++++ Extracted data

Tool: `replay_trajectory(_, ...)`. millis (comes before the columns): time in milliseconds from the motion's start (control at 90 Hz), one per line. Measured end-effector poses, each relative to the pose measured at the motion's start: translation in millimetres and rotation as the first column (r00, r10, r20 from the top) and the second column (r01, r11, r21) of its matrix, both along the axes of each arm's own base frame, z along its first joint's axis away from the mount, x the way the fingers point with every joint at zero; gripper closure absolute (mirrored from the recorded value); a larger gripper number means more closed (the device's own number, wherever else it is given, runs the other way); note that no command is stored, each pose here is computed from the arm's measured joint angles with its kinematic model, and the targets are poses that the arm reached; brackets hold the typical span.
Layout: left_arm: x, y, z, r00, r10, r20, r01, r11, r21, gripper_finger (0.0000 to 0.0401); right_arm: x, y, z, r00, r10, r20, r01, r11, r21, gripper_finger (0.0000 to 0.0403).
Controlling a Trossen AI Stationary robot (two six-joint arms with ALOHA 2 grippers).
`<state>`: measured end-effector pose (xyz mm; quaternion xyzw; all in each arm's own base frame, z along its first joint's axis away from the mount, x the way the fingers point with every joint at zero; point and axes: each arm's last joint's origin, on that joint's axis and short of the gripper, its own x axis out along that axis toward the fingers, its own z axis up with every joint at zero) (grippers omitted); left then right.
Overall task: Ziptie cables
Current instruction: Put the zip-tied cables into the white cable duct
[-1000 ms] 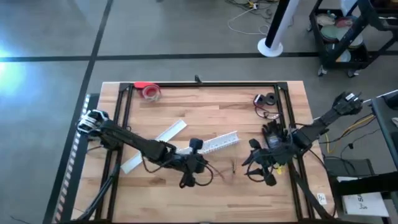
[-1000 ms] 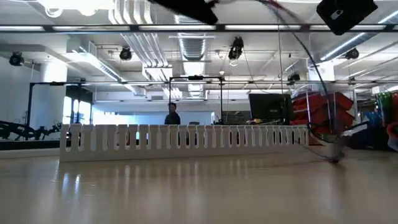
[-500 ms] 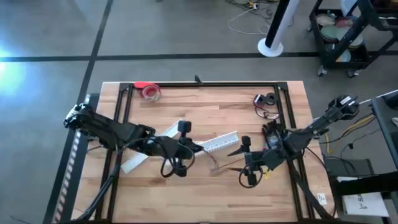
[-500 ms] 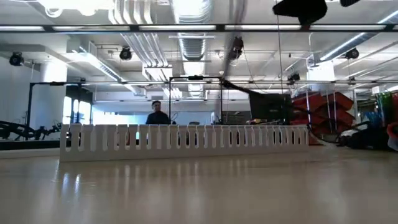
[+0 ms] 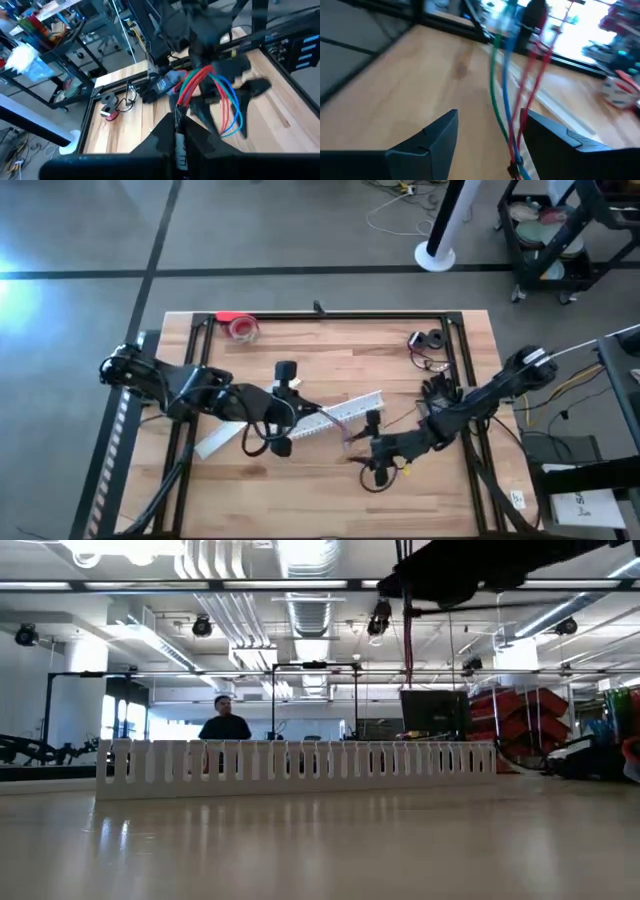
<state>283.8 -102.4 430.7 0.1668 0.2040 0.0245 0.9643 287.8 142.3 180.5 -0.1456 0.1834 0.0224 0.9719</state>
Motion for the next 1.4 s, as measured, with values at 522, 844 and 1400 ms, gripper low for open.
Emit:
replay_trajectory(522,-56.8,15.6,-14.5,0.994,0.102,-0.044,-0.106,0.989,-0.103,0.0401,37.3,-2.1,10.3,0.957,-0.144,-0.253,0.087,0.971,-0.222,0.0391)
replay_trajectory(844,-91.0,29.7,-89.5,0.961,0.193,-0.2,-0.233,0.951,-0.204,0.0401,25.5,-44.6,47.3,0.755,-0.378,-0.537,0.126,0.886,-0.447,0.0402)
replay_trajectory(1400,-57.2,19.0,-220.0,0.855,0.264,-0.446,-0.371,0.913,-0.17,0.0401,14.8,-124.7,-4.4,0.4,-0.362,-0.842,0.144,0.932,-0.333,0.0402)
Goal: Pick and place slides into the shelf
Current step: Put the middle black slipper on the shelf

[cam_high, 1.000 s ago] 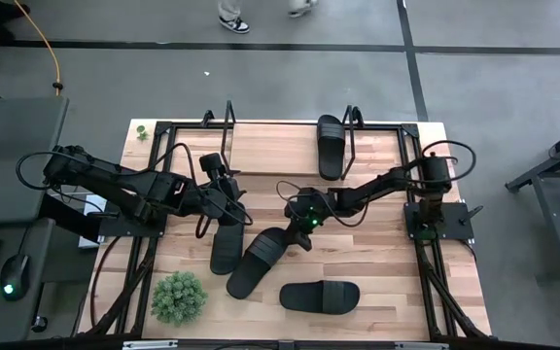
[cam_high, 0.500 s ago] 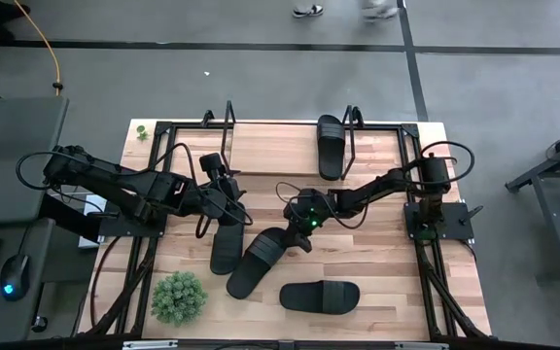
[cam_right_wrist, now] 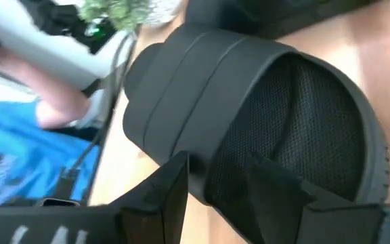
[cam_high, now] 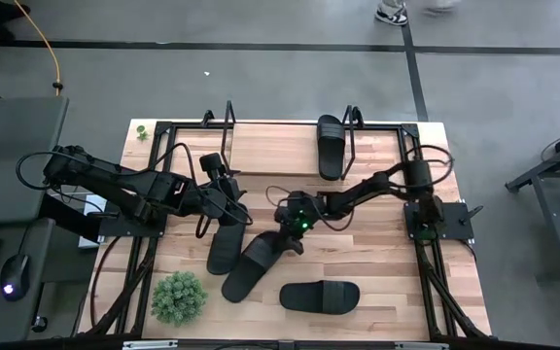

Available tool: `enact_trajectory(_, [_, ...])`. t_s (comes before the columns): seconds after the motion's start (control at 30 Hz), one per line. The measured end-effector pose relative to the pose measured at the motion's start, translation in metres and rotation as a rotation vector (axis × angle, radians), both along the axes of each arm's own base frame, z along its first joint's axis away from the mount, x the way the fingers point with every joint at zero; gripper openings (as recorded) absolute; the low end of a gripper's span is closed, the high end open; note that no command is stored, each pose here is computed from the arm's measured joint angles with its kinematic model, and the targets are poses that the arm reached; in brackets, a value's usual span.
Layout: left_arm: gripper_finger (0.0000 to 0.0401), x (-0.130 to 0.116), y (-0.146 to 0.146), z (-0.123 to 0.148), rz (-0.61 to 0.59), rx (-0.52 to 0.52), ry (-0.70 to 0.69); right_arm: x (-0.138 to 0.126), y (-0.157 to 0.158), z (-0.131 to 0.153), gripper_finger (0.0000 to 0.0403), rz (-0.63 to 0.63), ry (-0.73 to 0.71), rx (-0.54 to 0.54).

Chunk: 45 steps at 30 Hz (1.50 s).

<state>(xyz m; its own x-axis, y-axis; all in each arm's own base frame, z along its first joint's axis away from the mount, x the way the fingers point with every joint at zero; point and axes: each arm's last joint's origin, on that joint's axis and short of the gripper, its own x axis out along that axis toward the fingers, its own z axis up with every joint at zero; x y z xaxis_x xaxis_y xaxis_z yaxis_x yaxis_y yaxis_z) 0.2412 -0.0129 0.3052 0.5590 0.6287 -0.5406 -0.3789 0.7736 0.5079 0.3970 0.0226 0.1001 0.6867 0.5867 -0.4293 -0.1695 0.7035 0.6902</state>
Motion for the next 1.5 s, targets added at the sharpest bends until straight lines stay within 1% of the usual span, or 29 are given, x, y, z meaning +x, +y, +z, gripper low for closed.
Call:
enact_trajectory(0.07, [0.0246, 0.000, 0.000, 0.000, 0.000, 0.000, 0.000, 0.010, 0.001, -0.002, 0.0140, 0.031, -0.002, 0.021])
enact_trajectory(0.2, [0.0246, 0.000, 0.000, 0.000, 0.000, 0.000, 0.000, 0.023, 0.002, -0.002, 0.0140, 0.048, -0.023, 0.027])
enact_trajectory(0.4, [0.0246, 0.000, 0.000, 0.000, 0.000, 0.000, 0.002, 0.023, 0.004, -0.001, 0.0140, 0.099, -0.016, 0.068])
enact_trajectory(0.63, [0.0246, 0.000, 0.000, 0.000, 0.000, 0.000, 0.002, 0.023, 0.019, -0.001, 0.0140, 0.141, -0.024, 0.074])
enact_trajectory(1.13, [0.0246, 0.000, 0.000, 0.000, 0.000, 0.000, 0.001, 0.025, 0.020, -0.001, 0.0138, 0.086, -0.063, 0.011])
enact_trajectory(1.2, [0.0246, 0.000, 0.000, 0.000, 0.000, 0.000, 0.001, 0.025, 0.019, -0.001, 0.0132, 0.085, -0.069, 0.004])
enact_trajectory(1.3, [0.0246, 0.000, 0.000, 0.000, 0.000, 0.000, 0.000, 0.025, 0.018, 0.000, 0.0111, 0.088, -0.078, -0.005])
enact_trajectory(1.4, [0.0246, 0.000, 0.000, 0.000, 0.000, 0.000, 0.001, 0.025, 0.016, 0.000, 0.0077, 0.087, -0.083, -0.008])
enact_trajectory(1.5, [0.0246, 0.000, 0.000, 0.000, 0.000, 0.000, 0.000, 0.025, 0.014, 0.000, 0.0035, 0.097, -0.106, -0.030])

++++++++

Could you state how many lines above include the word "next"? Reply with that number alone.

Result ::
2